Department of Genetics, University of North Carolina, Chapel Hill, NC 27599, USA; UNC Neuroscience Center, University of North Carolina, Chapel Hill, NC 27599, USA.
Schizophr Res. 2020 Mar;217:17-25. doi: 10.1016/j.schres.2019.03.007. Epub 2019 Mar 18.
Recent advances in our understanding of the genetic architecture of schizophrenia have shed light on the schizophrenia etiology. While common variation is one of the major genetic contributors, the majority of common variation reside in non-coding genome, posing a significant challenge in understanding the functional impact of this class of genetic variation. Functional genomic datasets that range from expression quantitative trait loci (eQTL) to chromatin interactions are critical to identify the potential target genes and functional consequences of non-coding variation. In this review, we discuss how three-dimensional chromatin landscape, identified by a technique called Hi-C, has facilitated the identification of potential target genes impacting schizophrenia risk. We outline key steps for Hi-C driven gene mapping, and compare Hi-C defined schizophrenia risk genes defined across developmental epochs and cell types, which offer rich insights into the temporal window and cellular etiology of schizophrenia. In contrast with a neurodevelopmental hypothesis in schizophrenia, Hi-C defined schizophrenia risk genes are postnatally enriched, suggesting that postnatal development is also important for schizophrenia pathogenesis. Moreover, Hi-C defined schizophrenia risk genes are highly expressed in excitatory neurons, highlighting excitatory neurons as a central cell type for schizophrenia. Further characterization of Hi-C defined schizophrenia risk genes demonstrated enrichment for genes that harbor loss-of-function variation in neurodevelopmental disorders, suggesting a shared genetic etiology between schizophrenia and neurodevelopmental disorders. Collectively, moving the search space from risk variants to the target genes lays a foundation to understand the neurobiological basis of schizophrenia.

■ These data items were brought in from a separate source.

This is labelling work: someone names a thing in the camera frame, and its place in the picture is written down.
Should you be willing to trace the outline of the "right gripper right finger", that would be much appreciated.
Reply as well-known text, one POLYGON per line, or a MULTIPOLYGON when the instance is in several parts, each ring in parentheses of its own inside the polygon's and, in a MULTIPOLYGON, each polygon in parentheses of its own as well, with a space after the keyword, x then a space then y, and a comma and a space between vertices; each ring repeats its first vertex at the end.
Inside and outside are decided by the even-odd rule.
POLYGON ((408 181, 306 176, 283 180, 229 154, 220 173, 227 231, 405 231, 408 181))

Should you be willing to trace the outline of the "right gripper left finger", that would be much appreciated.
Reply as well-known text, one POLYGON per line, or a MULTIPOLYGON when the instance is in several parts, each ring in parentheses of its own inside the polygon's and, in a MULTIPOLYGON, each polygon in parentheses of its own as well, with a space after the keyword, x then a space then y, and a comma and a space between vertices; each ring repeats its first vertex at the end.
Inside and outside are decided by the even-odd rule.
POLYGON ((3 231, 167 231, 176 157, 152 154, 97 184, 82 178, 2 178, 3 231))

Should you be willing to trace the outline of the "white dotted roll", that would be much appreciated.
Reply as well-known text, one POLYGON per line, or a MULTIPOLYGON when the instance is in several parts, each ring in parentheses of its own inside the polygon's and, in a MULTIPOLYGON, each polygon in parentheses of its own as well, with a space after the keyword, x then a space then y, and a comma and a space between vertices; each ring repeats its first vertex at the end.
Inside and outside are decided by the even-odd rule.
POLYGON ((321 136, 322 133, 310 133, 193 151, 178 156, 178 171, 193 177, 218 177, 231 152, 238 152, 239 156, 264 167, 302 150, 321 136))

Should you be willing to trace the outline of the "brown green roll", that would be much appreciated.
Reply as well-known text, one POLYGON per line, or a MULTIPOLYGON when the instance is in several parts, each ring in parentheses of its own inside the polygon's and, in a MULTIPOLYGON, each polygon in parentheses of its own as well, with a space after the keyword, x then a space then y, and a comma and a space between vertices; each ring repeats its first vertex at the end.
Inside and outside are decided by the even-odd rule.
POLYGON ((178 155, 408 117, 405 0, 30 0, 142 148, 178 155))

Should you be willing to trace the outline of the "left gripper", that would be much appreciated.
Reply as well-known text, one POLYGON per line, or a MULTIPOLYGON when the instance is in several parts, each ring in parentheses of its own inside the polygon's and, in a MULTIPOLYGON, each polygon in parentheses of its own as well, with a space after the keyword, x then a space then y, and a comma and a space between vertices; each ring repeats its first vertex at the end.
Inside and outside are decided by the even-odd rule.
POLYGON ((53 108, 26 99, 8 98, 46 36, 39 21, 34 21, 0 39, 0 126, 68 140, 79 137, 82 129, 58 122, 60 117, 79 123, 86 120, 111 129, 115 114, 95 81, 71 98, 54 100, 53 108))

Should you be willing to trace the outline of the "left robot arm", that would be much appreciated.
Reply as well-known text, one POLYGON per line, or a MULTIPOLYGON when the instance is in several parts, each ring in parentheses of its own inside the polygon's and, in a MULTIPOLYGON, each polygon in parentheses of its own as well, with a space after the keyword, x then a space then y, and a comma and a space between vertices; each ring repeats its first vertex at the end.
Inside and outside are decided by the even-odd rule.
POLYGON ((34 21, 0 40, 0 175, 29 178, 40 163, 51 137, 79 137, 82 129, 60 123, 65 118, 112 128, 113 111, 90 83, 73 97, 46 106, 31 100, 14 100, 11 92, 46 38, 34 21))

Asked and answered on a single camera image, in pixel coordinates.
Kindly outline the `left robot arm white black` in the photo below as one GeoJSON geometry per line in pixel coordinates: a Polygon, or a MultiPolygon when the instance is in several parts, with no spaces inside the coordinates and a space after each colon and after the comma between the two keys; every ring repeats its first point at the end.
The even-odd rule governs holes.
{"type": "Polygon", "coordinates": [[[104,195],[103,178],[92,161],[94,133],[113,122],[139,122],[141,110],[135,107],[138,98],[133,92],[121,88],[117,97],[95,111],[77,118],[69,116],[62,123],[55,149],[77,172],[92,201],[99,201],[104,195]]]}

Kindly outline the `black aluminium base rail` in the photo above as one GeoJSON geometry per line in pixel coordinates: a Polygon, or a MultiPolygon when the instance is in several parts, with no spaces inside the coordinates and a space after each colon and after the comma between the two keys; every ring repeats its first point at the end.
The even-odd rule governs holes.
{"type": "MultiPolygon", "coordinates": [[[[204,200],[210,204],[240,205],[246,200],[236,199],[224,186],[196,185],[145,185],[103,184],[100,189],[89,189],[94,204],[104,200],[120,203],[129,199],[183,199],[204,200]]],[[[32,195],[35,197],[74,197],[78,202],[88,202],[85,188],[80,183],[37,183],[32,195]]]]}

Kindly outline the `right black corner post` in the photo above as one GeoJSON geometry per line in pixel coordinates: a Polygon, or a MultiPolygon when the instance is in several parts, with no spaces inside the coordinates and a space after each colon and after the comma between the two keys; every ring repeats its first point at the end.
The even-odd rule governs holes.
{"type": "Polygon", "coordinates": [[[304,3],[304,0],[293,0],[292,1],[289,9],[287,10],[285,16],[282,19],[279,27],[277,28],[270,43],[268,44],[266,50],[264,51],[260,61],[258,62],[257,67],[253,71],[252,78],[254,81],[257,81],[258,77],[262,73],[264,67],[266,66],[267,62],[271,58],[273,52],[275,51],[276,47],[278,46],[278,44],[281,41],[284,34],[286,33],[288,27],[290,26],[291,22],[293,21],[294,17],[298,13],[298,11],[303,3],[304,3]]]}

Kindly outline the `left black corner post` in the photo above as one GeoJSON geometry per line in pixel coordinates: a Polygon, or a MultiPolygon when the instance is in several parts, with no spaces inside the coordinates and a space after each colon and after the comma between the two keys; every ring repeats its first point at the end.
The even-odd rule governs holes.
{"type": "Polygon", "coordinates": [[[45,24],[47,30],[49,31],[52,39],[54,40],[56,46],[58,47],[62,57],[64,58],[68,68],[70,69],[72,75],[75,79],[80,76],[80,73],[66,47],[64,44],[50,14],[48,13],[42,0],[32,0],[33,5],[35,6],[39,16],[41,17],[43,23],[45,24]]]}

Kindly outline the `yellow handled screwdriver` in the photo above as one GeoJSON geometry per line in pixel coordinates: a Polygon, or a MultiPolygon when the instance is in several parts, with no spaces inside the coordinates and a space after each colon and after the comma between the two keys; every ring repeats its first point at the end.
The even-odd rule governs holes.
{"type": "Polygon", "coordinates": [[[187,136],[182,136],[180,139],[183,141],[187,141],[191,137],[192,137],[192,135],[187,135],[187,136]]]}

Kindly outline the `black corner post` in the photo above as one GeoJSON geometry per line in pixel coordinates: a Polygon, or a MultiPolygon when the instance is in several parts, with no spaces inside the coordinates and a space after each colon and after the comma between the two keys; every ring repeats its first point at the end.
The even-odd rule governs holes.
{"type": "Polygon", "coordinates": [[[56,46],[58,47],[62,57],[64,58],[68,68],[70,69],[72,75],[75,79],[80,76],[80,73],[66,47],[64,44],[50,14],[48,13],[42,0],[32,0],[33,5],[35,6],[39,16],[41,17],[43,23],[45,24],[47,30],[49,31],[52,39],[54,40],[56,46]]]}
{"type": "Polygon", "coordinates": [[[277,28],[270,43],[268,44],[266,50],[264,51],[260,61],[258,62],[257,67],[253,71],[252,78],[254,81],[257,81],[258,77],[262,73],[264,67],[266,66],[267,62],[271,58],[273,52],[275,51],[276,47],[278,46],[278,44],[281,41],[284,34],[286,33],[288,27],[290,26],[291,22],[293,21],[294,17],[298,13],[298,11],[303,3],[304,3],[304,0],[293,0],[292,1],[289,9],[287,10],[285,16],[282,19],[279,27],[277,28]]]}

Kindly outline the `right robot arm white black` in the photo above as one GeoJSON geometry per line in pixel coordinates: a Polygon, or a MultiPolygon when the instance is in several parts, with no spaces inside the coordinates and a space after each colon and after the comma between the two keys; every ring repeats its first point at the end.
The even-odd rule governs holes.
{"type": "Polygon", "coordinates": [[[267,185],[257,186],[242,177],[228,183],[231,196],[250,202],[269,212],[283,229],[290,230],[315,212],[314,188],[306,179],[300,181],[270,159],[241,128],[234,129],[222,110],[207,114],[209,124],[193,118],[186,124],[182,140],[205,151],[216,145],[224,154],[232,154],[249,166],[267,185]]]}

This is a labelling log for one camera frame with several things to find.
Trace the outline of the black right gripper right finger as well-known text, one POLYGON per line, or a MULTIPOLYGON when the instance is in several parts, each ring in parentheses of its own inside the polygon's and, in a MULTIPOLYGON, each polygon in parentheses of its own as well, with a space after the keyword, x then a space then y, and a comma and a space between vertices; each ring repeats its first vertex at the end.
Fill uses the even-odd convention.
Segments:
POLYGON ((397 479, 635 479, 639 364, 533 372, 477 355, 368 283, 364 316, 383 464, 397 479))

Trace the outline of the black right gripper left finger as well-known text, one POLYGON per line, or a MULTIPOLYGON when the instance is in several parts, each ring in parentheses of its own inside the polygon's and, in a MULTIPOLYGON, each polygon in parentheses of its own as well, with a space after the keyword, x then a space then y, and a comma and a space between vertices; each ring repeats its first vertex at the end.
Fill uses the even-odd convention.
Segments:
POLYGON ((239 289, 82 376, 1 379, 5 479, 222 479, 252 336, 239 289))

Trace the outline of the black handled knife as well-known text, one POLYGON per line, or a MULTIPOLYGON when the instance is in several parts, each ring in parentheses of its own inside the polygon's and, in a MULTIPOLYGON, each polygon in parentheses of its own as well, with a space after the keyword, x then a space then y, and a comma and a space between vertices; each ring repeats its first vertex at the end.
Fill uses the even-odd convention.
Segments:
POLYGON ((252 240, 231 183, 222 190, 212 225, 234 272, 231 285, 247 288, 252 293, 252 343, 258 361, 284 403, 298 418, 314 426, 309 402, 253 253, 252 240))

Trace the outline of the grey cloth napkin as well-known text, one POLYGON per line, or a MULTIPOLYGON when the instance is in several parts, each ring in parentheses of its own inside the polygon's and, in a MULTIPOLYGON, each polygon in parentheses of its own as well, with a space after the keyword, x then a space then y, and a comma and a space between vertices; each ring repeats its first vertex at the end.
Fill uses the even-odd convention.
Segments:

近年来,我们对精神分裂症遗传结构的理解取得了一些进展,这为精神分裂症的病因学提供了一些线索。虽然常见变异是主要的遗传因素之一,但大多数常见变异都位于非编码基因组中,这给理解这一类遗传变异的功能影响带来了重大挑战。功能基因组数据集,从表达数量性状基因座(eQTL)到染色质相互作用,对于识别非编码变异的潜在靶基因和功能后果至关重要。在这篇综述中,我们讨论了称为 Hi-C 的技术如何确定三维染色质景观,从而有助于识别影响精神分裂症风险的潜在靶基因。我们概述了基于 Hi-C 的基因映射的关键步骤,并比较了跨越发育阶段和细胞类型定义的 Hi-C 定义的精神分裂症风险基因,这为精神分裂症的时间窗口和细胞病因提供了丰富的见解。与精神分裂症的神经发育假说相反,Hi-C 定义的精神分裂症风险基因在出生后富集,这表明出生后发育对于精神分裂症的发病机制也很重要。此外,Hi-C 定义的精神分裂症风险基因在兴奋性神经元中高度表达,突出了兴奋性神经元作为精神分裂症的核心细胞类型。对 Hi-C 定义的精神分裂症风险基因的进一步特征分析表明,这些基因富集了神经发育障碍中丧失功能变异的基因,这表明精神分裂症和神经发育障碍之间存在共同的遗传病因。总的来说,将搜索空间从风险变异转移到靶基因为理解精神分裂症的神经生物学基础奠定了基础。